For ease of reference, we have repeated the Staff’s comments in italicized text preceding each of our responses.
Form 20-F for the fiscal year ended December 31, 2005
Note (8) Other unusual income (expenses), page F-26
1. We note your response to our prior comment number 9. Given the materiality of the gain recognized in connection with the settlement of the Master Agreement with General Motors during 2005, please expand the notes to your financial statements in future filings to explain in further detail the significant terms of the transaction that generated the gain of Euro 1,134 million. Your revised disclosures should be presented in a level of detail consistent with that provided in your response to our prior comment number 9.
Fiat Response:
We will comply with the Staff's request by providing the relevant disclosure in the Notes to the Consolidated Financial Statements included in our Annual Report on Form 20-F for the fiscal year ended December 31, 2006 (the “2006 Form 20-F”) and future filings.
Note (27) Other Provisions, page F-66
2. We note from your response to our prior comment number 13 that the provision for other risks includes provision for commercial risks such as warranty obligations and recalls. In future filings, please revise Note 38 to your financial statements to include the disclosures required by paragraph 14a and 14b of FIN No. 45 with respect to your provisions for warranty and recall obligations.
Fiat Response:
We will comply with the Staff's request by providing the relevant disclosure in the Notes to the Consolidated Financial Statements included in the 2006 Form 20-F and future filings.
(32) Guarantees granted, commitments and contingent liabilities, page F-73
(ii) Other commitments and important contractual rights, page F-73
3. We note your response to prior comment number 14. Please expand your disclosure in future filings to discuss why you believe that no accounting was required for the Synesis put option and provide basis for your conclusions. Your revised disclosure should be similar in detail as provided in your response to us.
Fiat Response:
We will comply with the Staff's request by providing the relevant disclosure in the Notes to the Consolidated Financial Statements included in the 2006 Form 20-F and future filings.
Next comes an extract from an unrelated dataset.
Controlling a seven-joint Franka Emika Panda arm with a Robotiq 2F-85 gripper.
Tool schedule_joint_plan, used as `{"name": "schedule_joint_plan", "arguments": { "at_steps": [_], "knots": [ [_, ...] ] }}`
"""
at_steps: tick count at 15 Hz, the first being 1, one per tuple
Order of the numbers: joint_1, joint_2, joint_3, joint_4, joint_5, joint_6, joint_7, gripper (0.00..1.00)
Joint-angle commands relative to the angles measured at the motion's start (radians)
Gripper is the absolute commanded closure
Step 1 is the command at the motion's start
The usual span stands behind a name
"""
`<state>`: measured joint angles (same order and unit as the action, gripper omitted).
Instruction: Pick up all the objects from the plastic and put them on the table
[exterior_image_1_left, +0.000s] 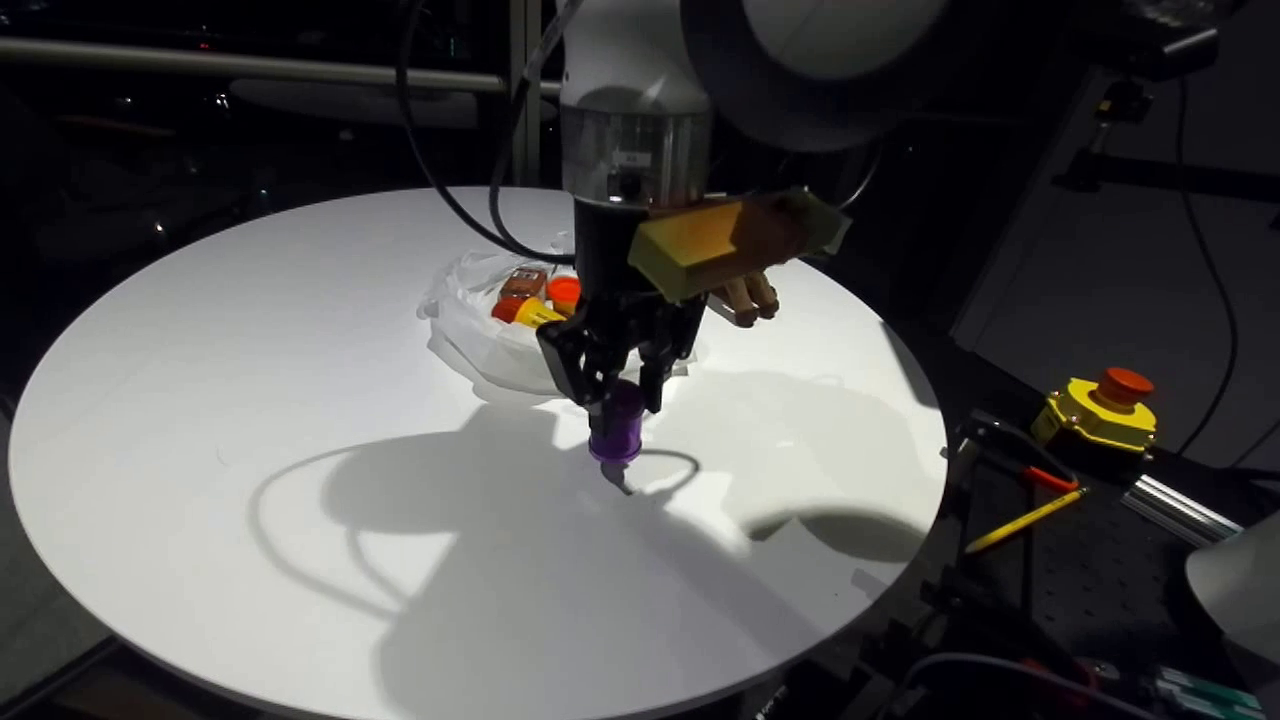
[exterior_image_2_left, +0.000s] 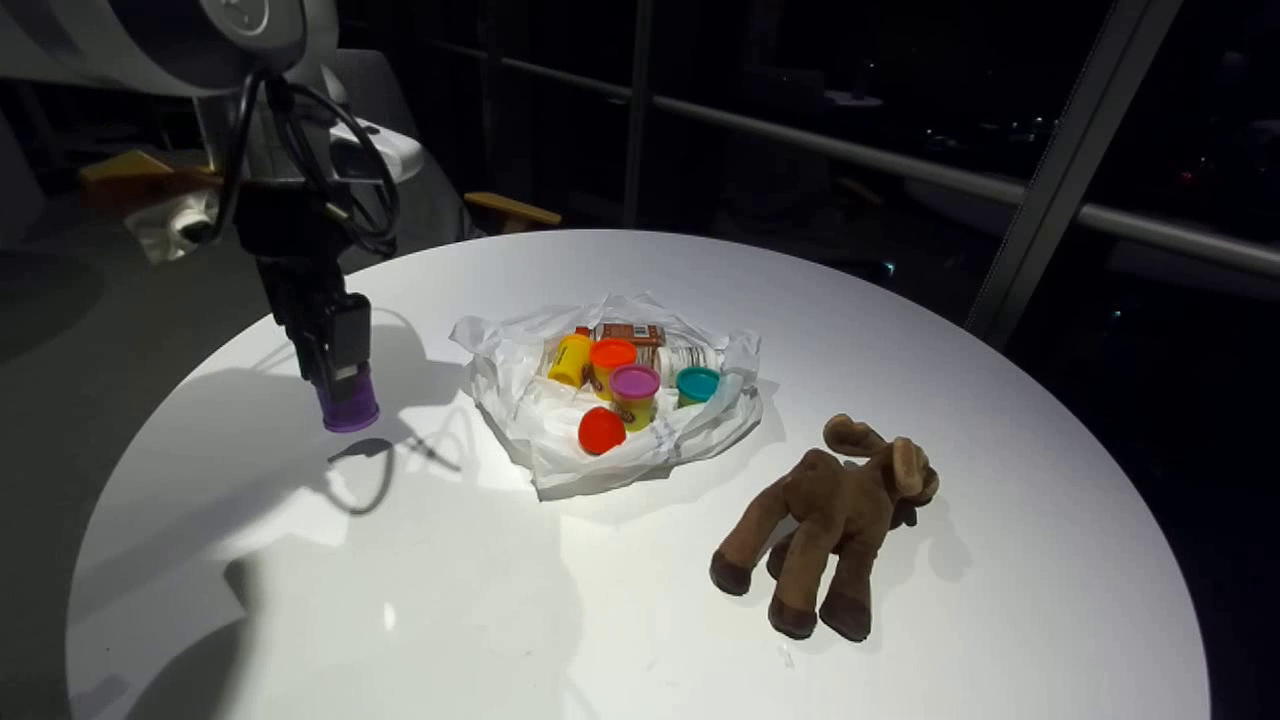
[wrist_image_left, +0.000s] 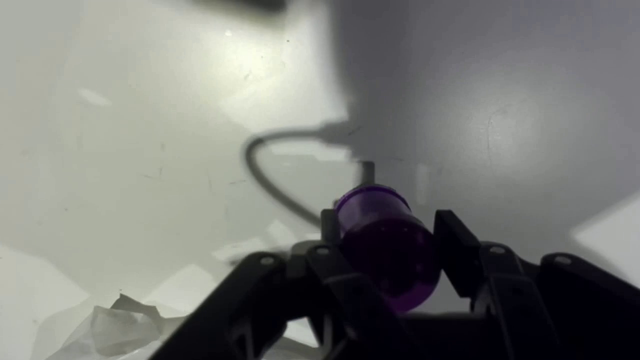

4. We have reviewed your response to our prior comment number 15 in which you explain how you account for the put contract with Renault under both IFRS and US GAAP. Although your response indicates that differing accounting treatment is used, it did not quantify the impact that this difference in accounting had on the reconciliation of net income and stockholders’ equity under IFRS to that under US GAAP. Please quantify the impact that this difference in accounting had on the reconciliations of net income and stockholders equity for each period presented. In addition, given that you utilize different accounting treatment for this put option under IFRS and US GAAP we continue to believe that Note 38 to your financial statements requires revision to discuss and quantify the impact of this difference in accounting treatment between IFRS and US GAAP on your net income and stockholders’ equity for each period presented. Please note that we do not believe “competitive harm” provides an adequate basis or rationale for not including all the disclosures required by Item 18 of Form 20-F with regards to differences in accounting between IFRS and US GAAP.
Fiat Response:
[Redacted Pursuant to a Request for Confidential Treatment]
Other
5. We note from the second paragraph on page 2 of your response letter dated February 2, 2007 that you are requesting “confidential treatment” with respect to your entire response letter dated February 2, 2007. Please note that it is not considered appropriate pursuant to Rule 83 to request confidential treatment with regard to your entire response letter and therefore we are unable to grant your request. If the Company wishes to obtain confidential treatment with respect to a particular response, a separate request for confidential treatment should be submitted with regards to the response and the information included in the response for which you are requesting confidential treatment. In addition, your entire response must be filed via the EDGAR system with the information subject to the confidential request submitted in redacted form. Please note that our comment letters or any comments included in our comment letters may not be subjected to a confidential treatment request.
Fiat Response:
[Redacted Pursuant to a Request for Confidential Treatment]
* * * * *
In accordance with the Staff’s request, Fiat acknowledges that:
§ | the Company is responsible for the adequacy and accuracy of the disclosure in its filings with the Commission; |
§ | Staff comments or changes to disclosure in response to Staff comments do not foreclose the Commission from taking any action with respect to the filings; and |
§ | the Company may not assert Staff comments as a defense in any proceeding initiated by the Commission or any person under the federal securities laws of the United States. |
* * * * *
We hope that our response adequately addresses the Staff’s comments and respectfully request that the Staff advise us at its earliest convenience if the Staff believes that any of the responses set forth in this letter are incomplete or unsatisfactory or if the Staff has any further comments on our filings.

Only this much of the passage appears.